RA: Tal como o Senhor Buela já fez referência, o governo não tem respondido ou seja o Presidente nunca se pronunciou de uma forma aberta em relação a este convite, tanto a liderança anterior como a nova, têm feito perspectiva de dialogar e encontrar uma forma pacífica, mas a nível local tem havido um diálogo com o governo provincial de Cabinda e a FLEC ou mesmo membros do governo angolano?

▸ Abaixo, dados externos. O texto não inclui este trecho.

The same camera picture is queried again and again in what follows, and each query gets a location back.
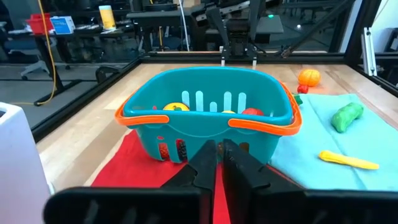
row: red toy tomato
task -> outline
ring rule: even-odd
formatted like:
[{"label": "red toy tomato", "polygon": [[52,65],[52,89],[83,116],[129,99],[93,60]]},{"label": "red toy tomato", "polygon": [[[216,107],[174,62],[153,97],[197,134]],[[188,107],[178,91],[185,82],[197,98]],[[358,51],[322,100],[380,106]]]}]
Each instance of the red toy tomato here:
[{"label": "red toy tomato", "polygon": [[308,86],[307,85],[299,85],[297,87],[297,93],[308,93]]},{"label": "red toy tomato", "polygon": [[264,113],[261,110],[255,108],[248,108],[244,110],[242,114],[251,114],[251,115],[260,115],[260,116],[264,115]]}]

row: red container
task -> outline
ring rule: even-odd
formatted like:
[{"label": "red container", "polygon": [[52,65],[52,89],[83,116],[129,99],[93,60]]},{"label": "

Osvaldo: O problema de Cabinda não pode ser resolvido a nível do governo local, ou provincial de Cabinda, o governo local são servidores do governo angolano, penso que para nós a solução passa pelo governo de angola, pelos Partidos Políticos, pela sociedade civil angolana que deve se pronunciar sobre a solução de Cabinda e talvez por um diálogo abrangente, que venha abranger todas sensibilidades da sociedade civil de Cabinda, portanto, esse é o único caminho, mas com o governo da Província não te mos nada a ver.

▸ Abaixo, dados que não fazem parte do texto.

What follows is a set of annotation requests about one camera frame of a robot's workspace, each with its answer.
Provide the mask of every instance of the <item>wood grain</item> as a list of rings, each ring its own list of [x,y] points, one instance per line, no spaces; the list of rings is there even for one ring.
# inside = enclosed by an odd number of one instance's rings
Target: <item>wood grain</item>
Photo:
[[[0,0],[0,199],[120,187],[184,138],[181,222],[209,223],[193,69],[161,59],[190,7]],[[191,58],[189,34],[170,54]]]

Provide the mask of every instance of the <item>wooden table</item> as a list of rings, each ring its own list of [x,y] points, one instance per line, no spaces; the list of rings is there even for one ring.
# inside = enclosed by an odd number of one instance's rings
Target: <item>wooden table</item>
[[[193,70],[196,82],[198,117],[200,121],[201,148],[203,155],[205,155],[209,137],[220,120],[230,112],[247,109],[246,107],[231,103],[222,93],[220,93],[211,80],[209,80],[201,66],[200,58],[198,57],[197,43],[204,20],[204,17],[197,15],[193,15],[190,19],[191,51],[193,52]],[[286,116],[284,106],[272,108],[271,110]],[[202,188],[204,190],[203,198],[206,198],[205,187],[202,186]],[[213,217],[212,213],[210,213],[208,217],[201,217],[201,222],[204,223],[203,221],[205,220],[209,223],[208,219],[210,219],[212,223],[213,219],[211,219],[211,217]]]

RA: Podes nos explicar quem é o novo Líder da FLEC?

Osvaldo: O novo líder da FLEC, Sua Excelência presidente Manuel Nzita, não é uma pessoa estranha dentro da FLEC, começou muito Jovem, servia na base, já foi Embaixador Itinerante, já foi Secretário-Geral, participou nos preparativos de vários encontros, sempre esteve ao lado do Pai, portanto não é uma pessoa estranha no seio da FLEC, conhece bem os dossiês, conhece bem os maquis, é conhecido pela tropa, é uma pessoa bastante aberta, dinâmica e capaz de levar a FLEC e atingir os seus objectivos, gosta de trabalho.

RA: Senhor Buela Gostaria de deixar uma palavra antes de terminarmos o nosso programa de hoje?
Osvaldo: Penso que a única palavra que posso deixar, tanto para o povo irmão angolano, assim como o povo de Cabinda, pactuar pelo diálogo, o diálogo é que pode nos levar a encontrar soluções pacíficas, solução condigna, sem que seja uma solução de uma Paz de vencidos e de vencedores, mas uma Paz de espírito, uma Paz baseada nos acordos inclusivos, essa é o caminho que podemos pactuar para encontrar uma solução duradoura em Cabinda, portanto essa é a minha última palavra, diálogo, diálogo, sempre diálogo.

RA: Nós agradecemos mais uma vez, Senhor Osvaldo Buela, por ter aceitado o nosso convite voltaremos a estar juntos nas próximas ocasiões com novas abordagens.